А Киркегард, конечно, не придет – иностранцы по гостям так поздно не ходят. Киркегард с Яшей сидели в устричном ресторане на Пляс-де-Тэрн, только что кончили раковый суп, принялись за черепашьи яйца, разговор у них самый оживленный. Какая там Булонь! Но как все-таки философы доверчивы и наивны: ну, зачем датский писатель пойдет к русскому эмигранту? что за интерес? – даже и ничего такого, чтобы подходило к "curiosité" – никакой "диковинки", а кроме того "отсталость" – кому же не ясно, что пятилетка победила! да и вообще, как теперь выяснилось, в эмиграции ничего нет замечательного, ни Льва Толстого, ни Достоевского!
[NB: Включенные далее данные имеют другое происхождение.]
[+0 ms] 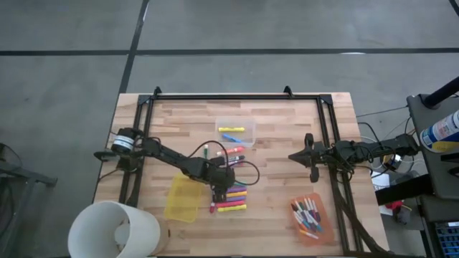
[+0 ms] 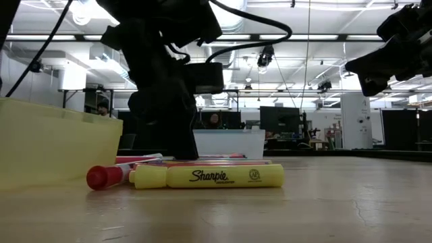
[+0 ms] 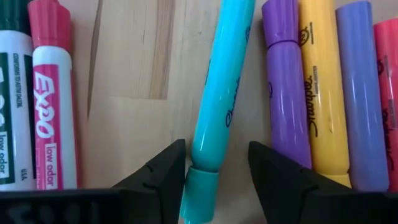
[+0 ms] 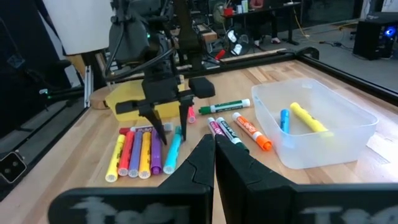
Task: Pick & Place Markers
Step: Put the large light blue highlighter pen into the transparent bin
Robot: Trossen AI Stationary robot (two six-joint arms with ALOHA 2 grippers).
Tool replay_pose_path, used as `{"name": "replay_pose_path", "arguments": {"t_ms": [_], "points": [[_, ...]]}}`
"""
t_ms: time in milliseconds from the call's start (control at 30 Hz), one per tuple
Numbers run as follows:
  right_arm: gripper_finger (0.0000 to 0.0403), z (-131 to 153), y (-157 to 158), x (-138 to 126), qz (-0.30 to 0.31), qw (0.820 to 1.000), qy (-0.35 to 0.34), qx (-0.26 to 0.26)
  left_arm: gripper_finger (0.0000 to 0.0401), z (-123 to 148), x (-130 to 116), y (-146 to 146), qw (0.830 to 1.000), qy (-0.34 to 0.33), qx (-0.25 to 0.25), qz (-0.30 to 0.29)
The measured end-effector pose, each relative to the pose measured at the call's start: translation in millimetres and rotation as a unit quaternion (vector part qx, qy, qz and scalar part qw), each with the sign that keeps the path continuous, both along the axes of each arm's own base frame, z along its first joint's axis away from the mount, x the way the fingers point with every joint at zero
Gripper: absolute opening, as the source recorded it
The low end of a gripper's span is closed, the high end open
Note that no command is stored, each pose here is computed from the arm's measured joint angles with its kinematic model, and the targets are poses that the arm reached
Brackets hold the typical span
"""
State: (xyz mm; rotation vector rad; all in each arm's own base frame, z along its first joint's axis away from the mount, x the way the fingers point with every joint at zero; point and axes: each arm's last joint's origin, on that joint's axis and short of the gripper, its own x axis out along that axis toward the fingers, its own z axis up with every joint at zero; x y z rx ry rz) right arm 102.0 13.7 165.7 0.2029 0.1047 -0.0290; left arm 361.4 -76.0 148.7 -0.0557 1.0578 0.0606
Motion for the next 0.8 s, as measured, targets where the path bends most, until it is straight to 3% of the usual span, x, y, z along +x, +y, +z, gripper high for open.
{"name": "replay_pose_path", "arguments": {"t_ms": [233, 500, 800], "points": [[0.0009, -0.1, 0.0, 0.0, 0.000, 1.000, 0.000, 0.000, 0.0157, -1.6, 2.0, 1.3, 1.000, 0.000, 0.000, 0.002], [0.0009, -0.1, 0.0, 0.0, 0.000, 1.000, 0.000, 0.000, 0.0046, 5.7, 11.7, 10.9, 1.000, -0.021, 0.001, 0.008], [0.0009, -0.1, 0.0, 0.0, 0.000, 1.000, 0.000, 0.000, 0.0046, 32.8, 25.8, 26.3, 0.999, -0.017, 0.026, -0.010]]}}
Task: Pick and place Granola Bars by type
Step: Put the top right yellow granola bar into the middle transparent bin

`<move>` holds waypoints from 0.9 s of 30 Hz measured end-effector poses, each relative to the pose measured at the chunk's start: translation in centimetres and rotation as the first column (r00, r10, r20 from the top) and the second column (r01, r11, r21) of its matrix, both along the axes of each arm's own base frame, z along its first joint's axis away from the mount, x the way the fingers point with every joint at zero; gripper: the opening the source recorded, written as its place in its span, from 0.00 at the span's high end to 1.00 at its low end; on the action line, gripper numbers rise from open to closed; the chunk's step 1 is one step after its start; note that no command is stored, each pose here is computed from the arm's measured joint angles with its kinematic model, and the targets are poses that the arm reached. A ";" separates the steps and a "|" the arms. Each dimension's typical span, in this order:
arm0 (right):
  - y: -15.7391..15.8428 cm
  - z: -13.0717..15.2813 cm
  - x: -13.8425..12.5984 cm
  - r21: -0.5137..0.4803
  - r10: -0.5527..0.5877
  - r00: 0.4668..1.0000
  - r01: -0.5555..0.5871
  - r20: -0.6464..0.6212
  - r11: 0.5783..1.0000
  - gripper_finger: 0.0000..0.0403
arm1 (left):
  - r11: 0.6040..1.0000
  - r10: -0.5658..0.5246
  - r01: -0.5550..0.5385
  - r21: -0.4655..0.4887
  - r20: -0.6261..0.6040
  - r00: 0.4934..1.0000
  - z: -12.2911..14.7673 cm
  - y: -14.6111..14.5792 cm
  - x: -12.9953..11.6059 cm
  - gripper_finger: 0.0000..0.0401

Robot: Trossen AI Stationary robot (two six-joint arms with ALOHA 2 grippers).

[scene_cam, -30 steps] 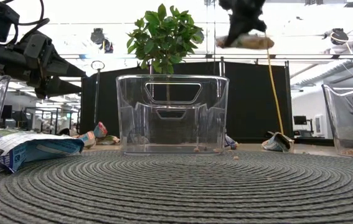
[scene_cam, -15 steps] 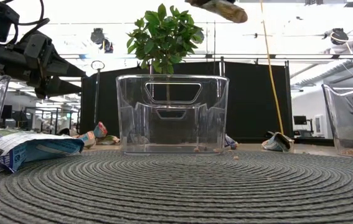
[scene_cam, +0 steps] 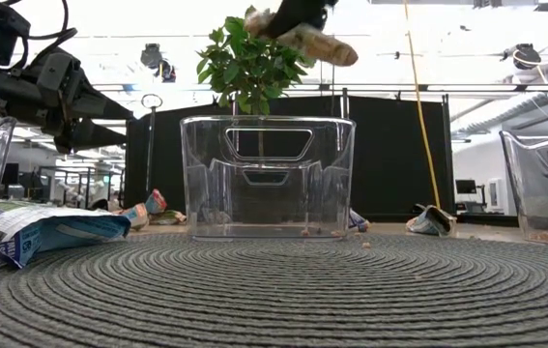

За чаем с Киркегардским сухим печеньем Шестов вспоминал литературную старину: Киев, Петербург, Москву – Водовозова, Челпанова, Жуковского, Волынского, Розанова, Минского, Гершензона, – как тогда было просто и даже ссорились добродушно.

– И в гости ходили друг к другу запросто: условишься, бывало, в девять, а заберешься с шести, да еще кого-нибудь прихватишь с собой для компании, вот как жили, и ни у кого никаких двойных мыслей не было!

– А как же насчет Михаила Андреевича: "для кого писать?" – спросил я, ободренный чаем.

– А помните, что записал Ницше, окончив "Menschliches Alzumenshliches"?

Я молча подал приготовленный листок: Корнетов предупреждал, что Шестов любит выражаться по-латыни и, чтобы не перепутать, держать наготове карандаш и бумагу.

– Mihi ipsi scripsi? – сказал Шестов, – давайте, я запишу.

Прощаясь, я обратил внимание на часы в прихожей – "гулящие": искусного устройства механизм немецкой работы. Шестов вышел меня проводить. Дорогой, памятуя слова баснописца Куковникова, я пристально смотрел на его ноги, ища проволоку, и действительно повыше каблука на задниках что-то поблескивало.

– Mihi ipsi scripsi! так и передайте Слониму, "написал для самого себя".

И мы простились. Я было уж к калитке, притушил папиросу, и обернулся. Вижу, Шестов под бензинной кишкой стоит – кому-то автомобиль нацеживают – и машет мне.

– Вспомнил, – кричит, – еще из Горация.

Я и вернулся – и как это он под кишкой не боится, Корнетов никогда не стал бы: еще взорвет!

– Из Ars poetica, – сказал Шестов, – si vis me flere, dolendum est primum ipsi tibi, – "если хочешь заставить меня плакать, сам наперед испытай боль".

"Вернувшись домой, пошел дождь", как говорит Балдахал, и я записал слово в слово Шестовский ответ.

Баснописец Куковников

О Шестове говорить как-то неловко: Шестова все знают, и, если кто не читал его книг, то наверное хотя бы имя слышал. Так принято думать. Так говорят, замкнувшись на каком-нибудь отрезке, как я сейчас, изо всего "стомиллионного" Парижа, ограничив себя Булонью и не всей даже, а "от леса до церкви".